### Exercise aim:
Within the data below, determine how many lines contain "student" and supply only that figure.

··· Dataset records ···

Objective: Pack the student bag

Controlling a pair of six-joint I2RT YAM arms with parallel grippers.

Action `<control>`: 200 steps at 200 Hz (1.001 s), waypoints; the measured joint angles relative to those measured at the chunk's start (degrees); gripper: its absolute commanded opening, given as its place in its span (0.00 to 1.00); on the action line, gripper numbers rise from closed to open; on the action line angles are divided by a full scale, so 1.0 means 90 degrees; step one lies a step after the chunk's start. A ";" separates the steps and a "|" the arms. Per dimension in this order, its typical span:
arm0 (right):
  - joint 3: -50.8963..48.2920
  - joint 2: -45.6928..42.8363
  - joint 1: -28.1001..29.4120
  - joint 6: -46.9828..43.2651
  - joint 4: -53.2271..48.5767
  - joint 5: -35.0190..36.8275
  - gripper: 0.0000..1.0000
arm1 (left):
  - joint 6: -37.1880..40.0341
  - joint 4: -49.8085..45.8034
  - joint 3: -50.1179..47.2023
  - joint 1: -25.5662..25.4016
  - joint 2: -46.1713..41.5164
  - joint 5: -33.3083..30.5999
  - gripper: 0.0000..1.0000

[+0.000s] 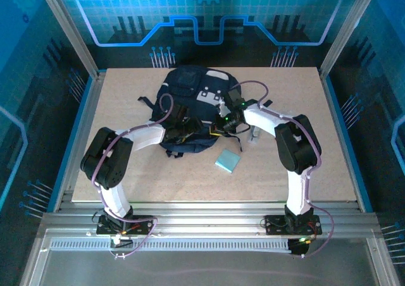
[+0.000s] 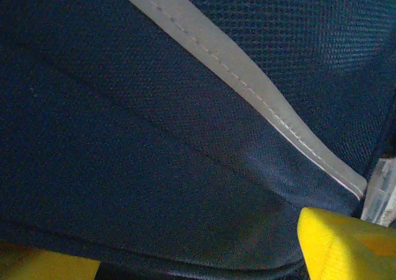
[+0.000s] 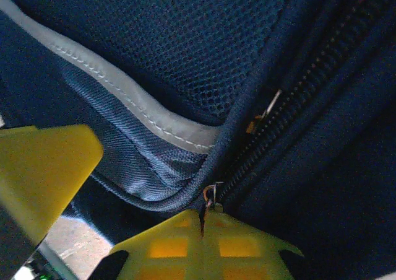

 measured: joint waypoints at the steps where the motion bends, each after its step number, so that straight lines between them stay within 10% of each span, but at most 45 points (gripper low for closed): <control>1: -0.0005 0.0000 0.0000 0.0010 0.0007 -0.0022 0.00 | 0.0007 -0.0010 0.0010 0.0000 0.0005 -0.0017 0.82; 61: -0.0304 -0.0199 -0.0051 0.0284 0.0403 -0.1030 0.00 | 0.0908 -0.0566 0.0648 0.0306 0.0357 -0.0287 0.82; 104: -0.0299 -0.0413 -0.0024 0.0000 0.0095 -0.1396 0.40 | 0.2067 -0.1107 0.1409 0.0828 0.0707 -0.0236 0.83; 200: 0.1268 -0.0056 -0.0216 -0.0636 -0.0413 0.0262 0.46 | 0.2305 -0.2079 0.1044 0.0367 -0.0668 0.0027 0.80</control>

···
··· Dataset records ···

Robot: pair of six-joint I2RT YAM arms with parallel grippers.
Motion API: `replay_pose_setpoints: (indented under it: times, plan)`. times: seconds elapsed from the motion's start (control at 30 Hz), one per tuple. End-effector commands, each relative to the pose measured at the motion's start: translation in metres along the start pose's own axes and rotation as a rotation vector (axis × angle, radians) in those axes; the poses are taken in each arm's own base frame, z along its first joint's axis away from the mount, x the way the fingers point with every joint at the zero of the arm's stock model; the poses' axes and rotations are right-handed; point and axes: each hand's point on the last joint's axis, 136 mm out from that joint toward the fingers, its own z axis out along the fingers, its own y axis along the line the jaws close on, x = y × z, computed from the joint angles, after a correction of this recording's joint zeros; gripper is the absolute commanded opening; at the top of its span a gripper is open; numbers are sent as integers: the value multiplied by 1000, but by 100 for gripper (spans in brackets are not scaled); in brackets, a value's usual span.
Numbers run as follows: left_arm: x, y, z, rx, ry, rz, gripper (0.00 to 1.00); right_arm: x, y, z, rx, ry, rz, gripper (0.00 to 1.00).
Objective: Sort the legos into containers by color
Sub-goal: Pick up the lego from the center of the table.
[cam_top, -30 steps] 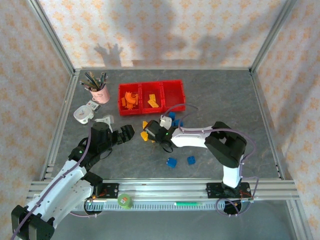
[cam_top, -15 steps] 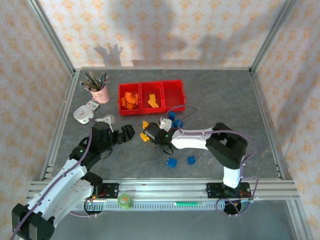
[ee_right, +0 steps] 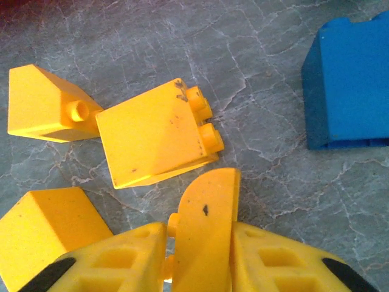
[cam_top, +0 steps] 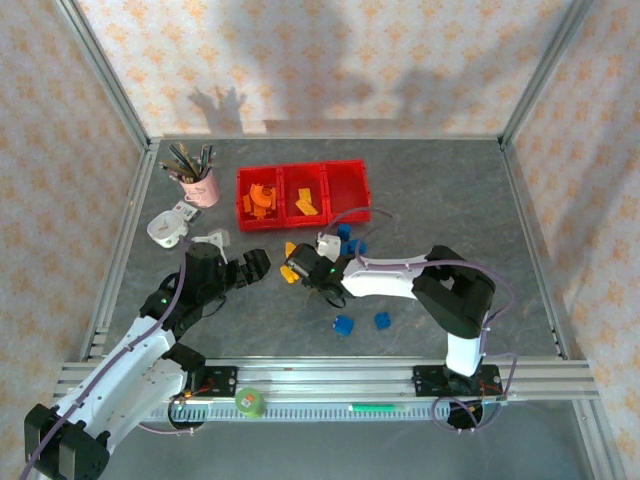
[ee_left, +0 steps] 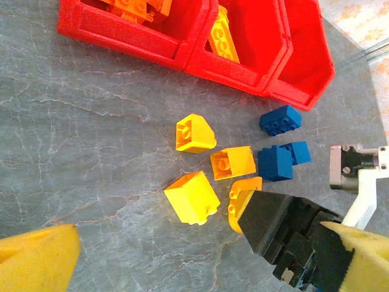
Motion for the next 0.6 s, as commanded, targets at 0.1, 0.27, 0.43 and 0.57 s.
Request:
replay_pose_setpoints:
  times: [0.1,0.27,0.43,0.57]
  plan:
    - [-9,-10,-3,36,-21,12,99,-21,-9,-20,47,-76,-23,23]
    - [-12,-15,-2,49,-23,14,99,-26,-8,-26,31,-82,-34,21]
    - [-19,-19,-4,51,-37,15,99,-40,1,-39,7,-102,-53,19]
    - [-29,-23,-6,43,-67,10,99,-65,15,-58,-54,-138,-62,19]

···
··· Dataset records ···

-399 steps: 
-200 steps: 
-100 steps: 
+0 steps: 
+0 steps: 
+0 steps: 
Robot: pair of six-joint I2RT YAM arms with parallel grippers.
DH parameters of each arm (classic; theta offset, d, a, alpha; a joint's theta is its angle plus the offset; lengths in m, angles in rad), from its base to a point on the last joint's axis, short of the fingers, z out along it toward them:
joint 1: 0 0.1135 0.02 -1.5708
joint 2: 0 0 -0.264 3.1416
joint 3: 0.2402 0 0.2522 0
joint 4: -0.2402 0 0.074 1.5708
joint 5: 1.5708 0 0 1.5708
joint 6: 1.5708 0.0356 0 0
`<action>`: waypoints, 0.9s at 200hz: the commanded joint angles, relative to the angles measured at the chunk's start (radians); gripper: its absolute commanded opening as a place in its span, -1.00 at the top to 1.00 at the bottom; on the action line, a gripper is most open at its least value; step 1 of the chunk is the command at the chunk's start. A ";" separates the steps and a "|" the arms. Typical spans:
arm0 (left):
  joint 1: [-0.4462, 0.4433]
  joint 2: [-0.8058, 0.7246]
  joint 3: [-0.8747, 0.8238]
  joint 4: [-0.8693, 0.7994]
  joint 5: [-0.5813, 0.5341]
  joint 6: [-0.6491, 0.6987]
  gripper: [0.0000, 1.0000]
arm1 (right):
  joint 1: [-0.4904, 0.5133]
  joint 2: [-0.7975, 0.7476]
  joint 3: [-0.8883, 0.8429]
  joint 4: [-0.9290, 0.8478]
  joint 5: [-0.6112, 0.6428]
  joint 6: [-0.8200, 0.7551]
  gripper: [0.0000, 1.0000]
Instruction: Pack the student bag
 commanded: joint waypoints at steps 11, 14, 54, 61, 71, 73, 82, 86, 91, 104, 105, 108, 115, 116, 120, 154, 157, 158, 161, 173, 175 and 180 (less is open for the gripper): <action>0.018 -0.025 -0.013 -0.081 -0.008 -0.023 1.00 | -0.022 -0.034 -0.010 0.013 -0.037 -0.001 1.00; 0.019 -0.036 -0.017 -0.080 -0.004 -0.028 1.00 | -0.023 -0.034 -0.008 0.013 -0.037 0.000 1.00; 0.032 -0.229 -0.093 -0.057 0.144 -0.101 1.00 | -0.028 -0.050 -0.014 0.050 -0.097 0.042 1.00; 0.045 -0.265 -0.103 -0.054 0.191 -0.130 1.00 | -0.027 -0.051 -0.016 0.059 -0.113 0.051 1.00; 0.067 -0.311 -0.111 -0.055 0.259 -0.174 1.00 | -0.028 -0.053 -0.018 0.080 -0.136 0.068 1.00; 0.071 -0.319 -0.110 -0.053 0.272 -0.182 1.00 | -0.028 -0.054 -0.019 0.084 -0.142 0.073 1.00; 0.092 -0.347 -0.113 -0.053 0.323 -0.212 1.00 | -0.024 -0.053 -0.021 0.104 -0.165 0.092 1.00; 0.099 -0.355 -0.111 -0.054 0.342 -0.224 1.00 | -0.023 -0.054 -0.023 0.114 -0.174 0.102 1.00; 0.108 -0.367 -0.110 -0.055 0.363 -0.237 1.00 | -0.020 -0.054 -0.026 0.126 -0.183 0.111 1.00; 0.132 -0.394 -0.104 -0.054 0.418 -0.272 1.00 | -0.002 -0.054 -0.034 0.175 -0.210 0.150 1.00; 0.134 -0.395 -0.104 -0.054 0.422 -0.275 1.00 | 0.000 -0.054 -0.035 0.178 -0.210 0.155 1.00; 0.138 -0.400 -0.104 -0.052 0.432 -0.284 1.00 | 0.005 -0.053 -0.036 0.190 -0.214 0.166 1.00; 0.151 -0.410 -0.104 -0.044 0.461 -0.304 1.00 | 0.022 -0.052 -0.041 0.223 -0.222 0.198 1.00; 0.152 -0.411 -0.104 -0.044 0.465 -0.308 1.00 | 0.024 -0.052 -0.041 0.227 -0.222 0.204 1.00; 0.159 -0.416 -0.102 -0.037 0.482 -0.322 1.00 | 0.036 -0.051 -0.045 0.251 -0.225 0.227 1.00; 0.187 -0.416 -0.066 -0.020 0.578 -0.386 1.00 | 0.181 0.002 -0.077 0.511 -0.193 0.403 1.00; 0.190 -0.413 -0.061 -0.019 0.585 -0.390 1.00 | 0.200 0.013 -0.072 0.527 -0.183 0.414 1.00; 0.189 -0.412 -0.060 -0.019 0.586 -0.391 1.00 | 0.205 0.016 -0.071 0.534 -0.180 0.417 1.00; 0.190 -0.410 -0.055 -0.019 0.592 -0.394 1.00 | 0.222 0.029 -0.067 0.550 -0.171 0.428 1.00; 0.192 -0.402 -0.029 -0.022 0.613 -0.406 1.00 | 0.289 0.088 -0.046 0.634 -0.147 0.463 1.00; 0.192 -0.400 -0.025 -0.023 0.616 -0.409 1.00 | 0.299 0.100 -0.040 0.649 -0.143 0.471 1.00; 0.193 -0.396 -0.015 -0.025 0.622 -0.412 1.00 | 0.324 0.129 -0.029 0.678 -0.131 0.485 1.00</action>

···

### Problem solution:
2